With the landmark acquisition settled, Waze is giving Google two key things. First, the ability (eventually) to maintain Google’s own maps in real time, as Waze does. While Google has spent billions of dollars (Bardin mentioned $15 billion at one point) sending its roving Street View cars around the world to map roads, Waze simply collects GPS data from its 50 million users. Anyone who drives with the Waze app turned on is passively providing data that the company can use to better understand not only the world that user is driving through, but their intent.
Its Wikipedia-style structure of day-to-day contributors, who make up about 10 percent of users, and voluntary editors, who make up a tinier percent, allows it to chart new roads in new countries, and even include roadblocks and construction zones. It costs it nothing beyond what Waze pays for making the service as engaging as possible.
The second is Waze’s work on understanding the intent of its users, which is key to unlocking the puzzle of how on Earth you show ads to people on their mobile phones. Bardin’s quest has been to make ads useful. “A user on his everyday journey is not looking for a deal,” he said. “The app has to be open for a different reason.” For Waze that reason is saving people time. “Now that I know where you drive, I can begin offering you deals, I can begin enhancing the experience… If the goal is monetization, it doesn’t work.”
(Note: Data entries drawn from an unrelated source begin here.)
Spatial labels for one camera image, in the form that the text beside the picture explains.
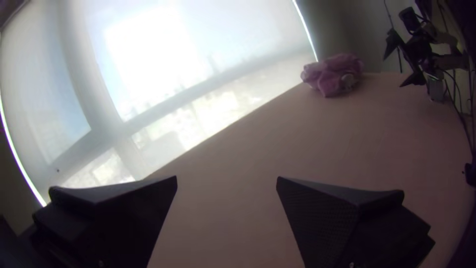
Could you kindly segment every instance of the translucent roller shade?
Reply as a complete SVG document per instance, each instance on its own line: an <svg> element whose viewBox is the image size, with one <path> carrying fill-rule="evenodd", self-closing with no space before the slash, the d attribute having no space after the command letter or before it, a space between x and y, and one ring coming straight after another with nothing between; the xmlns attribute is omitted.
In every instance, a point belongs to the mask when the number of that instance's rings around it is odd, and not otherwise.
<svg viewBox="0 0 476 268"><path fill-rule="evenodd" d="M1 36L1 99L48 200L145 178L315 60L292 0L33 0Z"/></svg>

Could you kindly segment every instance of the black triangular object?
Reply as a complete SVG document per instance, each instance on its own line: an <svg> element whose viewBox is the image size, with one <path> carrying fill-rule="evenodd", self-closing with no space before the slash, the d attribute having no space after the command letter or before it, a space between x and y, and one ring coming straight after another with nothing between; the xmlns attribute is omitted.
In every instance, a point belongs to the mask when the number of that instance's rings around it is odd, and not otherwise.
<svg viewBox="0 0 476 268"><path fill-rule="evenodd" d="M146 268L176 191L175 176L88 189L52 187L52 202L33 215L34 245L40 252L50 247L63 265Z"/></svg>
<svg viewBox="0 0 476 268"><path fill-rule="evenodd" d="M414 85L426 85L426 78L421 71L414 71L403 83L400 87L408 86L410 84Z"/></svg>
<svg viewBox="0 0 476 268"><path fill-rule="evenodd" d="M413 268L433 247L429 225L402 206L403 191L282 177L276 189L307 268Z"/></svg>
<svg viewBox="0 0 476 268"><path fill-rule="evenodd" d="M397 31L395 31L395 29L390 29L387 34L387 47L385 48L383 60L386 60L397 49L397 47L405 45L405 42L403 42L402 38L397 33Z"/></svg>

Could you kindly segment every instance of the glass pane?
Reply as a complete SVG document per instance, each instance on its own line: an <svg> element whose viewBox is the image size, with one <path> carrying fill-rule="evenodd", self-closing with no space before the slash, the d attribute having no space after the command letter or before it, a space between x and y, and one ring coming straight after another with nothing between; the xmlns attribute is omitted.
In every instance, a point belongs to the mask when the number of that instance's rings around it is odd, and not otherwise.
<svg viewBox="0 0 476 268"><path fill-rule="evenodd" d="M135 179L124 166L121 158L111 149L91 161L61 184L67 188L89 188L133 182Z"/></svg>
<svg viewBox="0 0 476 268"><path fill-rule="evenodd" d="M158 169L301 82L312 53L243 76L177 109L132 136L145 162Z"/></svg>
<svg viewBox="0 0 476 268"><path fill-rule="evenodd" d="M231 82L263 59L310 49L291 0L133 3L86 4L96 58L123 121L213 77Z"/></svg>
<svg viewBox="0 0 476 268"><path fill-rule="evenodd" d="M14 142L21 147L33 139L48 164L91 130L68 73L54 5L26 5L1 37L2 96Z"/></svg>

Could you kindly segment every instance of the table surface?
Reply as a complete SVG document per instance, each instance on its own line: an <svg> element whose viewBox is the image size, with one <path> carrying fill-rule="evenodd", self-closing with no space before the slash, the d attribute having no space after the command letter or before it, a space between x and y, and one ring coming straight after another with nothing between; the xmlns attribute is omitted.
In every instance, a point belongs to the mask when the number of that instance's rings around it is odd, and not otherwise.
<svg viewBox="0 0 476 268"><path fill-rule="evenodd" d="M152 174L177 175L178 191L149 267L304 267L278 176L404 190L436 241L421 267L445 267L474 201L471 155L451 105L399 88L406 76L367 74L333 99L298 85Z"/></svg>

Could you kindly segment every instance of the stuffed animal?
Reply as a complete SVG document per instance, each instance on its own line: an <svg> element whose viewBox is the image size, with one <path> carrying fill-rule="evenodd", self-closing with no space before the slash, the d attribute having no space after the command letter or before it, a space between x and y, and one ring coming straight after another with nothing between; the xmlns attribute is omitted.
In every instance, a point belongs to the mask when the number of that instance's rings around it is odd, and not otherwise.
<svg viewBox="0 0 476 268"><path fill-rule="evenodd" d="M362 76L363 62L352 54L338 54L304 66L301 79L324 97L349 92Z"/></svg>

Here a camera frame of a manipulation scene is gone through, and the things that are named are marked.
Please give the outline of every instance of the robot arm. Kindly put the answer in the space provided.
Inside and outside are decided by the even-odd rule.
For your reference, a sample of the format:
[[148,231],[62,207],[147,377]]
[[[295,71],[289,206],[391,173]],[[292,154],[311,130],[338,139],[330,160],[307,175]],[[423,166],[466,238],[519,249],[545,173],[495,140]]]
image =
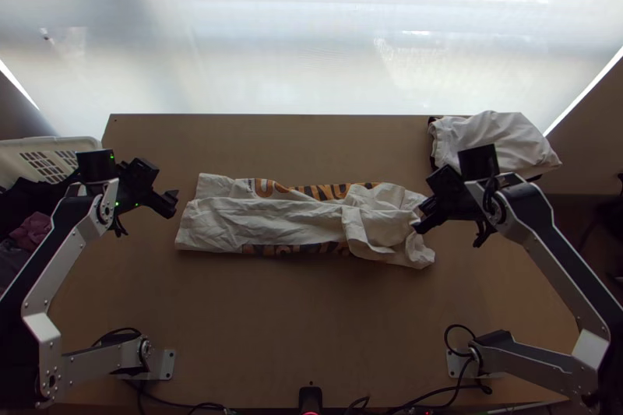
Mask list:
[[481,171],[482,178],[464,181],[451,167],[440,171],[444,174],[431,176],[435,196],[424,203],[429,212],[415,230],[424,233],[452,218],[486,223],[485,239],[497,231],[526,249],[579,328],[571,355],[517,343],[508,331],[478,337],[469,348],[482,372],[509,373],[559,392],[589,413],[607,412],[623,394],[623,308],[556,228],[543,192],[517,174]]
[[174,351],[155,351],[138,332],[105,336],[99,346],[62,352],[48,316],[58,288],[80,253],[108,230],[125,232],[119,213],[141,205],[175,214],[177,192],[158,195],[158,170],[145,160],[117,165],[110,150],[77,154],[80,182],[69,186],[52,214],[52,230],[0,300],[0,402],[45,408],[74,385],[101,375],[170,379]]

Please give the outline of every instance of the wire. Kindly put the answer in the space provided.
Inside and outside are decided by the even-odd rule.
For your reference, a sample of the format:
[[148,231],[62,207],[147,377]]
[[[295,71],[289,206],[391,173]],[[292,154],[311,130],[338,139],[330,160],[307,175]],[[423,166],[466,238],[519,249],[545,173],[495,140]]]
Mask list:
[[116,334],[120,334],[122,332],[127,332],[127,331],[134,332],[136,334],[136,337],[142,335],[142,333],[137,328],[124,327],[124,328],[119,328],[119,329],[113,329],[110,332],[106,332],[102,337],[100,337],[98,340],[92,343],[91,346],[96,346],[98,343],[100,343],[102,340],[106,339],[107,337],[114,336]]
[[[623,198],[623,173],[620,173],[617,176],[618,176],[619,181],[621,182],[621,191],[618,193],[618,197]],[[596,217],[594,217],[593,220],[590,221],[588,227],[586,227],[586,229],[582,233],[582,236],[579,239],[578,248],[577,248],[578,253],[582,252],[582,250],[586,246],[586,242],[588,241],[590,234],[593,233],[593,230],[595,230],[595,227],[598,224],[599,224],[599,219],[597,219]]]
[[346,408],[346,410],[344,410],[344,415],[350,415],[350,413],[353,412],[355,408],[357,408],[359,412],[364,412],[365,408],[368,406],[368,402],[370,402],[370,396],[360,397],[359,399],[353,401]]
[[[450,331],[452,331],[453,329],[463,329],[467,331],[471,335],[472,339],[476,339],[476,335],[472,332],[470,328],[462,324],[451,324],[445,329],[443,340],[448,351],[455,354],[458,357],[464,357],[467,359],[465,363],[463,364],[463,367],[461,368],[461,372],[459,373],[459,378],[456,382],[456,385],[449,386],[447,388],[436,389],[435,391],[428,392],[427,394],[417,397],[416,399],[410,400],[409,402],[404,403],[401,406],[393,407],[392,409],[387,410],[387,412],[385,412],[385,415],[393,415],[394,413],[399,412],[401,410],[409,410],[412,408],[447,409],[454,403],[456,398],[459,396],[459,392],[463,389],[480,389],[482,392],[484,392],[488,396],[493,393],[493,390],[489,386],[484,385],[483,382],[478,378],[476,379],[476,384],[461,385],[461,382],[463,381],[463,376],[465,375],[465,371],[467,370],[467,367],[470,365],[472,361],[475,361],[476,358],[474,358],[472,353],[459,352],[450,346],[450,344],[448,343],[448,336],[449,336]],[[478,354],[478,360],[479,360],[478,361],[478,372],[480,373],[480,371],[482,370],[482,358],[480,357],[478,350],[475,347],[474,349],[476,350]],[[450,398],[448,402],[443,403],[441,405],[424,405],[424,404],[419,403],[422,400],[426,400],[432,396],[436,396],[437,394],[442,394],[443,392],[450,392],[450,391],[454,391],[454,393],[452,394],[452,397]]]
[[593,219],[589,223],[589,226],[584,230],[584,232],[582,233],[582,237],[580,237],[579,242],[578,242],[578,253],[582,252],[582,250],[586,246],[586,242],[588,241],[590,234],[593,233],[593,230],[595,230],[595,227],[597,226],[598,223],[599,223],[599,220]]
[[139,390],[136,391],[136,406],[139,409],[140,415],[146,415],[145,409],[143,409],[143,393],[145,391],[145,381],[141,381]]
[[455,354],[457,357],[472,357],[473,355],[471,353],[459,352],[458,350],[455,350],[450,346],[450,344],[448,343],[448,334],[450,334],[450,331],[452,331],[453,329],[463,329],[470,333],[470,335],[472,336],[472,340],[476,339],[476,334],[474,334],[472,330],[467,326],[464,326],[462,324],[451,324],[447,328],[445,328],[445,332],[443,333],[443,342],[448,351]]
[[227,409],[224,406],[220,405],[219,403],[211,403],[211,402],[198,403],[197,405],[195,405],[194,407],[190,409],[190,412],[188,412],[188,415],[191,415],[191,413],[194,413],[195,410],[218,410],[219,412],[227,413]]
[[[124,328],[119,328],[119,329],[113,329],[110,332],[106,332],[102,337],[100,337],[98,340],[96,340],[93,343],[93,345],[91,345],[91,346],[94,347],[98,343],[100,343],[102,340],[106,339],[107,337],[114,336],[114,335],[120,334],[122,332],[133,332],[134,334],[136,334],[137,337],[141,336],[143,334],[137,328],[133,328],[133,327],[124,327]],[[147,399],[151,399],[154,402],[158,402],[158,403],[161,403],[161,404],[166,405],[166,406],[177,407],[177,408],[180,408],[180,409],[190,409],[190,412],[188,412],[188,415],[190,415],[190,413],[195,412],[196,410],[219,410],[221,412],[224,412],[225,414],[235,413],[233,410],[229,410],[228,408],[226,408],[225,406],[223,406],[223,405],[221,405],[219,403],[203,402],[203,403],[199,403],[199,404],[196,404],[196,405],[191,405],[191,404],[187,404],[187,403],[177,403],[177,402],[171,402],[171,401],[168,401],[168,400],[160,399],[159,397],[156,397],[156,396],[153,396],[152,394],[149,394],[145,390],[145,386],[146,386],[146,383],[147,383],[147,381],[145,381],[145,380],[140,381],[139,385],[133,384],[128,379],[124,379],[122,381],[125,384],[129,385],[132,389],[134,389],[136,391],[136,406],[139,409],[140,415],[146,415],[145,414],[145,409],[143,407],[143,397],[145,397]]]

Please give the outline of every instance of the table surface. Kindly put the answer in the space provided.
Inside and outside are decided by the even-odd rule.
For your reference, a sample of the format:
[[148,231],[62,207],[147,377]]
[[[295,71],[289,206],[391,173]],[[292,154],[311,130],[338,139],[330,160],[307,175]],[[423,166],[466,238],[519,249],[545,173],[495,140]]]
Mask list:
[[[271,178],[282,185],[388,181],[430,194],[426,117],[112,115],[103,144],[118,160],[145,157],[156,189],[177,188],[165,220],[147,208],[123,217],[128,237],[90,244],[55,298],[63,350],[133,326],[175,348],[174,377],[150,389],[184,403],[292,407],[301,386],[322,387],[326,406],[364,395],[393,406],[454,385],[445,366],[449,324],[477,335],[507,329],[524,343],[570,352],[571,313],[520,246],[499,235],[471,247],[473,223],[425,235],[434,265],[416,270],[360,258],[256,258],[176,251],[181,212],[200,172]],[[511,376],[494,393],[458,403],[519,403],[559,395]],[[442,403],[449,394],[436,399]],[[69,402],[134,404],[112,377],[87,382]]]

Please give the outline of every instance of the laundry basket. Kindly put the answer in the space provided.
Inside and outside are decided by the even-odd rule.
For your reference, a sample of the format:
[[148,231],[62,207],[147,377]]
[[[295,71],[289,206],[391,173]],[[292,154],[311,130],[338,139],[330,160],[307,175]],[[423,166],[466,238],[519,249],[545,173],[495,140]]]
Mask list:
[[100,141],[88,136],[0,141],[0,191],[11,188],[19,177],[59,183],[78,167],[76,152],[101,148]]

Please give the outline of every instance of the window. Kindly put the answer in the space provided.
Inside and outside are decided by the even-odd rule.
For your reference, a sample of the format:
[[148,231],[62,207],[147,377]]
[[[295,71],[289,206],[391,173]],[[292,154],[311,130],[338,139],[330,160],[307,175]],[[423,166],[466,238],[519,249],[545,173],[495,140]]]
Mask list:
[[618,0],[0,0],[63,135],[110,113],[472,114],[545,130],[623,45]]

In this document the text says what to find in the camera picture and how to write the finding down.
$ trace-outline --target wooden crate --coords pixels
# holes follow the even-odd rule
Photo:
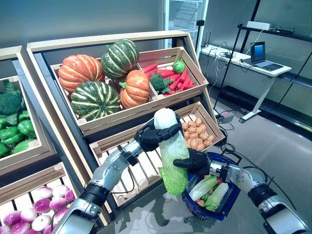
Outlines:
[[[30,148],[28,150],[0,158],[0,176],[55,154],[55,148],[48,135],[44,131],[36,111],[31,105],[29,105],[29,101],[25,96],[20,78],[18,76],[13,76],[0,79],[0,91],[4,90],[3,82],[5,80],[11,82],[13,86],[21,91],[37,136],[37,140],[29,143]]]
[[[3,223],[4,216],[10,211],[22,211],[27,208],[32,208],[34,203],[40,199],[37,192],[38,188],[43,186],[55,187],[61,184],[65,184],[72,189],[75,197],[79,196],[62,162],[0,188],[1,223]],[[100,219],[105,225],[108,224],[108,219],[105,217],[107,216],[106,213],[107,211],[103,209],[100,215]],[[54,212],[50,211],[44,215],[50,215],[50,217],[52,217],[53,214]]]
[[[224,135],[219,130],[213,119],[208,115],[200,102],[194,103],[182,109],[176,111],[181,117],[181,122],[188,121],[190,119],[195,120],[196,117],[201,117],[203,124],[207,127],[207,133],[213,134],[215,140],[213,144],[219,142],[224,138]],[[99,165],[103,164],[107,156],[117,149],[118,145],[125,145],[132,141],[137,130],[142,125],[136,126],[124,132],[107,137],[105,139],[96,141],[90,144],[91,151],[93,152]],[[125,170],[122,173],[121,181],[114,187],[112,192],[123,192],[132,189],[132,179],[135,182],[135,189],[123,195],[113,194],[118,206],[122,205],[127,199],[135,197],[144,189],[161,179],[158,167],[162,167],[160,150],[157,148],[152,152],[143,152],[138,156],[139,163],[135,166],[129,166],[129,171]]]
[[[156,91],[150,84],[149,100],[147,103],[130,109],[124,109],[117,113],[113,113],[108,116],[97,118],[91,121],[86,121],[86,119],[84,118],[78,119],[78,116],[74,113],[73,109],[71,108],[69,93],[66,90],[63,90],[63,88],[59,83],[58,73],[59,68],[60,66],[62,66],[62,64],[52,65],[51,70],[54,76],[56,77],[57,84],[61,89],[61,93],[64,96],[67,105],[69,106],[69,110],[71,111],[74,120],[76,121],[77,125],[81,129],[84,136],[87,136],[92,133],[101,131],[103,129],[107,129],[120,123],[124,123],[134,118],[146,115],[162,107],[170,106],[175,103],[184,101],[186,99],[195,97],[196,95],[199,95],[203,91],[203,89],[208,85],[208,82],[201,74],[201,72],[196,67],[195,63],[192,61],[192,59],[186,53],[183,47],[150,52],[141,52],[138,63],[138,69],[140,69],[140,65],[145,66],[146,64],[148,65],[155,61],[157,61],[159,64],[165,64],[167,62],[173,64],[175,60],[182,60],[186,64],[186,66],[189,69],[188,74],[190,78],[194,81],[194,83],[196,83],[196,87],[172,96],[164,97],[163,95],[157,95]],[[120,91],[120,86],[118,85],[119,81],[115,83],[114,80],[111,80],[108,77],[106,77],[105,82],[115,87],[118,92]]]

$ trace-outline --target desk leg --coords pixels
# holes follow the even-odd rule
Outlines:
[[[249,118],[257,115],[260,110],[259,107],[261,106],[264,98],[266,97],[266,95],[268,94],[269,90],[271,89],[276,77],[267,77],[267,79],[269,80],[269,83],[264,91],[264,93],[260,96],[259,100],[257,101],[257,103],[255,104],[253,111],[250,111],[248,114],[246,114],[245,116],[243,116],[242,118],[239,119],[239,122],[243,123],[246,120],[248,120]]]

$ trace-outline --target pumpkin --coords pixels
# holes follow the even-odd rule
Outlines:
[[[101,68],[108,78],[123,78],[137,64],[139,52],[131,40],[122,39],[106,48],[107,53],[102,56]]]
[[[139,70],[129,72],[124,83],[119,83],[121,104],[124,108],[139,106],[148,101],[149,79],[145,73]]]
[[[121,110],[118,92],[100,81],[87,81],[78,85],[71,94],[75,114],[87,121]]]
[[[104,80],[100,62],[88,55],[71,55],[63,60],[58,70],[58,80],[69,93],[72,93],[80,83],[89,80]]]

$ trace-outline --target green striped pumpkin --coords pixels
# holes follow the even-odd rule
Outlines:
[[[75,114],[87,121],[110,115],[121,110],[117,91],[100,81],[80,83],[71,94]]]
[[[121,39],[106,48],[107,52],[101,59],[101,68],[108,78],[123,78],[137,64],[139,52],[131,40]]]

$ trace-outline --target robotic hand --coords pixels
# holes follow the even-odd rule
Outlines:
[[[158,143],[168,140],[177,132],[182,131],[179,116],[178,124],[170,128],[157,130],[154,119],[144,124],[136,133],[134,141],[125,147],[118,146],[105,162],[98,167],[85,190],[70,206],[53,234],[88,234],[96,233],[94,225],[101,207],[104,205],[109,192],[121,179],[121,174],[129,165],[138,163],[137,156],[143,151],[153,151]],[[211,160],[209,154],[189,149],[190,158],[176,159],[174,165],[187,168],[196,175],[212,174],[225,182],[236,184],[245,191],[258,207],[265,219],[264,227],[269,234],[299,234],[310,229],[303,220],[278,196],[259,176],[234,164],[221,163]]]

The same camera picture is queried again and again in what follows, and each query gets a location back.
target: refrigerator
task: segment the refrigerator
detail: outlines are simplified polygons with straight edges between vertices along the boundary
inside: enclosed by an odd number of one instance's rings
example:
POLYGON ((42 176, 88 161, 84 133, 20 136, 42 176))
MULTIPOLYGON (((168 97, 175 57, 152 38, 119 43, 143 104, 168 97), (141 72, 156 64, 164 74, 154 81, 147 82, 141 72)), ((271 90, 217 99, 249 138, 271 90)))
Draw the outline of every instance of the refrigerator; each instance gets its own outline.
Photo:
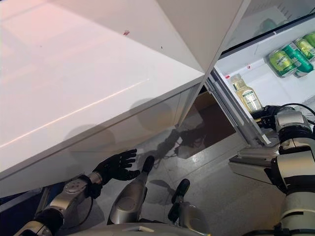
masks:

Bardin said maps held the key to making money on the mobile web, so long as the platform that showed ads knew what its users wanted. “Just like search became the interface for monetization on the web, maps are going to be a big part of the monetization engine for mobile,” he said, “because that’s what you open when you’re going places.”
Here he pointed to a key parallel between Google and Waze. While Google crawled the web again and again each day to detect changes and update its search algorithms, Waze’s users were crawling the real-world too. In the process Waze was becoming an ever-more useful tool to its own users. And now to Google.